A first-person account of three exploratory marches from Virginia into the interior westward of the Atlantic seaboard, combining narrative route descriptions, a hand-drawn map, and systematic observations of landscape and inhabitants. The text distinguishes coastal Flats, interior Highlands, and the Apalatæan Mountains, describes rivers, valleys, vegetation, and wildlife, and reports on Indigenous nations' languages, customs, settlements, and seasonal practices. Practical details on travel, natural resources, and potential passages through mountain gaps are interwoven with ethnographic anecdotes and geographic conjecture.

Conjectures of the Land beyond the Apalatæan Mountains.

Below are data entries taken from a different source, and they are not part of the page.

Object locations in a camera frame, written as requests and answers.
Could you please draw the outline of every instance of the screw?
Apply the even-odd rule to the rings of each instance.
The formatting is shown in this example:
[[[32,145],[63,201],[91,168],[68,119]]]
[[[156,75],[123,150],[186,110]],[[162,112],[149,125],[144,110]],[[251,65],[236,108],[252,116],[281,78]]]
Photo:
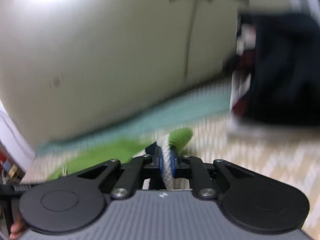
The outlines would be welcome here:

They are certainly in a great errour, who imagine that the Continent of North-America is but eight or ten days journey over from the Atlantick to the Indian Ocean: which all reasonable men must acknowledge, if they consider that Sir France Drake kept a West-Northwest course from Cape Mendocino to California. Nevertheless, by what I gathered from the stranger Indians at Akenatzy of their Voyage by Sea to the very Mountains from a far distant Northwest Country, I am brought over to their opinion who think that the Indian Ocean does stretch an Arm or Bay from California into the Continent as far as the Apalatæan Mountains, answerable to the Gulfs of Florida and Mexico on this side. Yet I am far from believing with some, that such great and Navigable Rivers are to be found on the other side the Apalatæans falling into the Indian Ocean, as those which run from them to the Eastward. My first reason is derived from the knowledge and experience we already have of South-America, whose Andes send the greatest Rivers in the world (as the Amazones and Rio de la Plata &c.) into the Atlantick, but none at all into the Pacifique Sea. Another Argument is, that all our Water-fowl which delight in Lakes and Rivers, as Swans, Geese, Ducks, &c. come over the Mountains from the Lake of Canada, when it is frozen over every Winter, to our fresh Rivers; which they would never do, could they finde any on the other side of the Apalatæans.